Саньку подкупил презрительный Вовкин шепоток, которым он произнес это словечко — «боятся».
— Меня волкодавом не испугаешь! — сказал Санька.— Выздоровлю — посмотрим!
— Только не проговорись! — предупредил Вовка. Санька фыркнул и снисходительно улыбнулся.
Встречи с Семой Лапочкиным отличались от всех других.
С ним хорошо было молчать. Он садился на табурет возле кровати, опускал свои широкие ладони на колени и минуты через две спрашивал:
— Ну, как?
— Лучше! — отвечал Санька. — Скоро встану!
— Встанешь, — соглашался Сема и умолкал надолго.
Молчание — тоже искусство. Сема владел им в совершенстве. Помолчав минут пять, Сема заявлял баском:
— Поправишься.
Теперь соглашался Санька.
— Ну, я пошел, — после очередной паузы произносил Сема и протягивал руку.
Санька со страхом подавал свою, но Сема без боли, мягко пожимал ему пальцы.
— Приходи еще! — просил Санька, Сема молча кивал и уходил.
Только раз он произнес довольно длинную фразу:
— Если кто пристанет, скажи мне.
Санька был польщен, но так и не понял, почему Сема заговорил об этом. Вероятно, это было наивысшим проявлением симпатии.
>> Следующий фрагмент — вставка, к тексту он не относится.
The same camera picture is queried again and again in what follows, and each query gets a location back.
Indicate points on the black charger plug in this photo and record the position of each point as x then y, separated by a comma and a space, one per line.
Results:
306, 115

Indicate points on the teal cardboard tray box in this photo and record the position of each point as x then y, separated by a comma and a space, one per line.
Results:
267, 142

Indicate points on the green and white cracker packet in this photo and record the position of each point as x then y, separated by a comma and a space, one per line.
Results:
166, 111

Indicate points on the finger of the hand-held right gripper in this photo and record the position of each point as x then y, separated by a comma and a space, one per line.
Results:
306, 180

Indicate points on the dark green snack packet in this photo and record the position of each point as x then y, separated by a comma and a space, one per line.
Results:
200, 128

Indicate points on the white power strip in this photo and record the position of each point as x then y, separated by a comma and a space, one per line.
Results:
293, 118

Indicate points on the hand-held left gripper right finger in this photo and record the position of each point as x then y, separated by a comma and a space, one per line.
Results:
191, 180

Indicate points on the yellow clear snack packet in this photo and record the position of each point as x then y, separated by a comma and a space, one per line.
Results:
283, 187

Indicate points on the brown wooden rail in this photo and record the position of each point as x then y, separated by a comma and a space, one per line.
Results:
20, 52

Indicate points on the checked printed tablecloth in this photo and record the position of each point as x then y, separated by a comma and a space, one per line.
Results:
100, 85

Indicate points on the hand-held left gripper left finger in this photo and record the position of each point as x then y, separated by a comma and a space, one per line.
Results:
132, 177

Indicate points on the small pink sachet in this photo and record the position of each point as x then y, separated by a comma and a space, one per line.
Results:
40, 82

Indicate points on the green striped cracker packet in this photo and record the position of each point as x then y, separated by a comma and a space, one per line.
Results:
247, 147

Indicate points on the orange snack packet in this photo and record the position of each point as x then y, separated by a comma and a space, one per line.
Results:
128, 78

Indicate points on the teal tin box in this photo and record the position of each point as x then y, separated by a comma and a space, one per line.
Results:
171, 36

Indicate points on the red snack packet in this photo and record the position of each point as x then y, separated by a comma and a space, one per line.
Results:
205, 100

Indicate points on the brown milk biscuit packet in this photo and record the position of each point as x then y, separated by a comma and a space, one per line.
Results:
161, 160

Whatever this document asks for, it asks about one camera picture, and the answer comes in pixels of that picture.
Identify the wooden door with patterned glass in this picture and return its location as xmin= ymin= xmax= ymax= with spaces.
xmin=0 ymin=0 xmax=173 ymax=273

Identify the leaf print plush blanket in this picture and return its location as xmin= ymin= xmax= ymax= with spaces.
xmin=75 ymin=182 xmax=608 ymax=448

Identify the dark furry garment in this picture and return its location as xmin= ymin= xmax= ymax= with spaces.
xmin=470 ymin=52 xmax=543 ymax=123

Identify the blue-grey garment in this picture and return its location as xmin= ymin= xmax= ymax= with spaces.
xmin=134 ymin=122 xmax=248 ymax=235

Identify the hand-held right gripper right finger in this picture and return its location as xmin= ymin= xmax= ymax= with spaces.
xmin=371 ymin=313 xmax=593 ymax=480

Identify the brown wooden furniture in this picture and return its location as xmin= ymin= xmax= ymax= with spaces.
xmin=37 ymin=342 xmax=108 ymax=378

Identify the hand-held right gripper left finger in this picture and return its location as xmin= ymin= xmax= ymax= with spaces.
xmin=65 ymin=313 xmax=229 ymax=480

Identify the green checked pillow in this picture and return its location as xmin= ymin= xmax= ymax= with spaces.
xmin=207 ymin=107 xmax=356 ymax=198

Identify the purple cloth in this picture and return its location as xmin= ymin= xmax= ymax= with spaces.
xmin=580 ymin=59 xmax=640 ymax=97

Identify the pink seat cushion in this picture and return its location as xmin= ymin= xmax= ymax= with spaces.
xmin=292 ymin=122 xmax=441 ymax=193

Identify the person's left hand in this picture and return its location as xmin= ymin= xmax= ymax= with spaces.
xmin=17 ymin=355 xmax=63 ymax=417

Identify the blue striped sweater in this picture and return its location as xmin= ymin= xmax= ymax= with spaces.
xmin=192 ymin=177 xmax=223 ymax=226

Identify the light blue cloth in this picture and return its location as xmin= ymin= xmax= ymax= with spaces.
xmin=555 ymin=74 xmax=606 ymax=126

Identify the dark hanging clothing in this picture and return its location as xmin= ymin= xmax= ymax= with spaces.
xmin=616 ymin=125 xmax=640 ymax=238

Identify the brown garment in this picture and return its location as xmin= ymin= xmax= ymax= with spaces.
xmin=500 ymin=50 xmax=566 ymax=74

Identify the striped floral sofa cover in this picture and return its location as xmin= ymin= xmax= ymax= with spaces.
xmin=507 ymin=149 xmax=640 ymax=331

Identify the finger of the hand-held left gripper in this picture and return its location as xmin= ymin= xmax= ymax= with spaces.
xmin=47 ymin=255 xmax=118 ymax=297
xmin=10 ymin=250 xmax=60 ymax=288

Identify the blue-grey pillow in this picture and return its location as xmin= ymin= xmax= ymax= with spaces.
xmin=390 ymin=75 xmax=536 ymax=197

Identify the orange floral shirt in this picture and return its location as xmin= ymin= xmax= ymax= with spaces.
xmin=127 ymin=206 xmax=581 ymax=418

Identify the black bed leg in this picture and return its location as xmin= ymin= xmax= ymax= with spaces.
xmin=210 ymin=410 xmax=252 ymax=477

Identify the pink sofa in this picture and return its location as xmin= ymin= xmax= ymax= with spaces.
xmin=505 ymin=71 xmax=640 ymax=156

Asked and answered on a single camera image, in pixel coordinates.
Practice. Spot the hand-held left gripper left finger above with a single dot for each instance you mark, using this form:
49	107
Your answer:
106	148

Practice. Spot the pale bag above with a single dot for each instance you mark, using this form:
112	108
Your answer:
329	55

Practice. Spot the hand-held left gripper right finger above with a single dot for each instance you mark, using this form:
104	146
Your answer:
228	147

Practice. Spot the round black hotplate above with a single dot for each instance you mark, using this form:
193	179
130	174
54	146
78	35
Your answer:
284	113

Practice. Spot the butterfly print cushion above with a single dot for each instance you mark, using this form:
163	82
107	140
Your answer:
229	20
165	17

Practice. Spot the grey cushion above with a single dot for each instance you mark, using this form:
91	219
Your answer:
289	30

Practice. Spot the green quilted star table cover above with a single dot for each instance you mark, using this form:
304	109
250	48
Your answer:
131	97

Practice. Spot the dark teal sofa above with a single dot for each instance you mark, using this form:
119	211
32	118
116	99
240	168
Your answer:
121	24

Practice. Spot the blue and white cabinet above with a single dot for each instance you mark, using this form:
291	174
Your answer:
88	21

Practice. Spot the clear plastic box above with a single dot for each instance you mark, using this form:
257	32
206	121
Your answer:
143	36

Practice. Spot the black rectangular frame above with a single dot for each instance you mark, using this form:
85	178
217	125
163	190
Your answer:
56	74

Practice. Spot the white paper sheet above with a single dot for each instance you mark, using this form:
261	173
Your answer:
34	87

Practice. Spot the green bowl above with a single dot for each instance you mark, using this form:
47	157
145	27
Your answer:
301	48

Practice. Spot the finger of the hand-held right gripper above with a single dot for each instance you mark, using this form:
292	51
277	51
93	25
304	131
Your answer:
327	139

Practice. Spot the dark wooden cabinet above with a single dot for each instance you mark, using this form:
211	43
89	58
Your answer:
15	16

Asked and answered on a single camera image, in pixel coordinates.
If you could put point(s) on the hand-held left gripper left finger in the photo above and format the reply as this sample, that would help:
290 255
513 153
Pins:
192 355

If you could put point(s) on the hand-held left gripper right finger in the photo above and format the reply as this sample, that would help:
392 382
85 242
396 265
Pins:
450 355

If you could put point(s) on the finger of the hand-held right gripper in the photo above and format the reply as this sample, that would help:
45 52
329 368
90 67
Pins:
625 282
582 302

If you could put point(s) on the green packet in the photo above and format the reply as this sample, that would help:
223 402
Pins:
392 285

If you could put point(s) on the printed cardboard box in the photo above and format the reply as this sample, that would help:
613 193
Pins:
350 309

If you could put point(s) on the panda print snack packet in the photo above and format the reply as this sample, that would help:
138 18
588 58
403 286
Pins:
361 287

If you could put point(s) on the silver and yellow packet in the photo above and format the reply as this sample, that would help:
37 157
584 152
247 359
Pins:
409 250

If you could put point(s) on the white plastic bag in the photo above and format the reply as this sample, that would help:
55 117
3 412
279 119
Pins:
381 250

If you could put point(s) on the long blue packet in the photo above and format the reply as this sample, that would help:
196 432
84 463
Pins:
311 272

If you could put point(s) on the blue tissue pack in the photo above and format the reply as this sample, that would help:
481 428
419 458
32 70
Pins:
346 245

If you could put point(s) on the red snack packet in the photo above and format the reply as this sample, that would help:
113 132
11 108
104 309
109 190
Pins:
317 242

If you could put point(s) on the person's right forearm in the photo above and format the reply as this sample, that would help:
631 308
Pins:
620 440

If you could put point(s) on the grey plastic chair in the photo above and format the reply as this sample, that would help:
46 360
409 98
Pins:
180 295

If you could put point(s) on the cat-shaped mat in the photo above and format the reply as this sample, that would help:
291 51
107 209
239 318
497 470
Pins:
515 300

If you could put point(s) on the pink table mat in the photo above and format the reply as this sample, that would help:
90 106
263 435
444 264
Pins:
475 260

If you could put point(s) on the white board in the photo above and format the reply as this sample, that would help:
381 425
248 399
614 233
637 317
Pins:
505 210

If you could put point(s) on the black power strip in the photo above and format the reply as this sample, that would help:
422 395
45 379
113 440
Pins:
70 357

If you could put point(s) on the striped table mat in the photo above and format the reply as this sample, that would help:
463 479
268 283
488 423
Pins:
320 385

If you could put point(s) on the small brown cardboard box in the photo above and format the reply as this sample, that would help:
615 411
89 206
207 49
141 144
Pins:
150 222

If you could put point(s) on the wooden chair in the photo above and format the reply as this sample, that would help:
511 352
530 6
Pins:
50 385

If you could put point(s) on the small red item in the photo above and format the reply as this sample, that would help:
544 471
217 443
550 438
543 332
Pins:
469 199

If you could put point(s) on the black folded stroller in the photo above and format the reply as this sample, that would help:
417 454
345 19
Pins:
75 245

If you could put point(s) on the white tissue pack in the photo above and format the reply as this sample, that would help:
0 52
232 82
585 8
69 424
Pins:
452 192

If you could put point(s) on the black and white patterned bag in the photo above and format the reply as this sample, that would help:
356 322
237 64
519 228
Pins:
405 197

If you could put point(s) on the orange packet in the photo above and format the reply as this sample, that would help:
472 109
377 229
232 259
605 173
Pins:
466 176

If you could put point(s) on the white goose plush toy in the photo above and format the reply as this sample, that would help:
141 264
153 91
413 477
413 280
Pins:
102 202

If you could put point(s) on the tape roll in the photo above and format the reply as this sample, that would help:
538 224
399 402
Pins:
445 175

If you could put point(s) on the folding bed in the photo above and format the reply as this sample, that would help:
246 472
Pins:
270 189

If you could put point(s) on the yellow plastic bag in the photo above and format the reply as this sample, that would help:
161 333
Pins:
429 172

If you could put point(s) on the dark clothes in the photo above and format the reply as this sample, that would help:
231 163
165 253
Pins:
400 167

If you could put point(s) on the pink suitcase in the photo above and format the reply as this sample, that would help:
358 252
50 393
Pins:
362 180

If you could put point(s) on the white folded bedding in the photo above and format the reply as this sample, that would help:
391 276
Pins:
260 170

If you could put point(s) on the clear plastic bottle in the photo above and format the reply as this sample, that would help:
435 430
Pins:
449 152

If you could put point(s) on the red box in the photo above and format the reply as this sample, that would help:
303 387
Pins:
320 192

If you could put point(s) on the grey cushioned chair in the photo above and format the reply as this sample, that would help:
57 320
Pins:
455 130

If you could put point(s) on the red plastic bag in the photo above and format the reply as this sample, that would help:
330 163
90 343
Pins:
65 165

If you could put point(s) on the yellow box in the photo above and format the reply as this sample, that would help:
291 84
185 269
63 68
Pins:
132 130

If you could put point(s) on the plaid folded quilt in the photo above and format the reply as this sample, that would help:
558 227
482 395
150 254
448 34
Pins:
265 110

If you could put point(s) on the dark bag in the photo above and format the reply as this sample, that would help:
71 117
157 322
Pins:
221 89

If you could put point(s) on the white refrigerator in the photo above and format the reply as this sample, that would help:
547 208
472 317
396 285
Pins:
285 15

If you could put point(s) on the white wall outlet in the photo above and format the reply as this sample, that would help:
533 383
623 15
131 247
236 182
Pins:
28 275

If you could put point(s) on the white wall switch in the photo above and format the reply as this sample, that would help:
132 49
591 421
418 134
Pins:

Самым интересным собеседником оказался Гриша. Санька знал немало всяких любопытных историй и происшествий, но перед неистощимым Гришиным запасом разных былей и небылиц он пасовал. На чем бы ни останавливались любопытные глаза Лещука, он тотчас припоминал что-нибудь, имеющее прямое отношение к этому предмету.
Как-то Санька повернулся неудачно в кровати и локтем столкнул с табуретки кружку с отваром шалфея.
Гриша поднял ее и тут же удивил Саньку рассказами о саркоцефалусе — лечебном дереве Либерии, о японском цветке, который распускает бутоны накануне землетрясения и предупреждает жителей о надвигающейся беде, о местном «корне смерти» — цикуте, очень ядовитом болотном растении.
— А что такое гажа, знаешь? — спросил Санька.
— Нет, — признался Гриша.
— Узнай! — попросил Санька. Гриша обещал узнать.
В другой раз — это было уже в последний день болезни — они сидели вечером на крыльце. Санька все еще не терял надежды хоть в чем-нибудь взять верх и решил сделать это с помощью астрономии. Момент подвернулся подходящий: оба смотрели в небо, потому что за минуту до этого говорили о космонавтах.
— Ты можешь найти Большую Медведицу? — задал Санька коварный вопрос.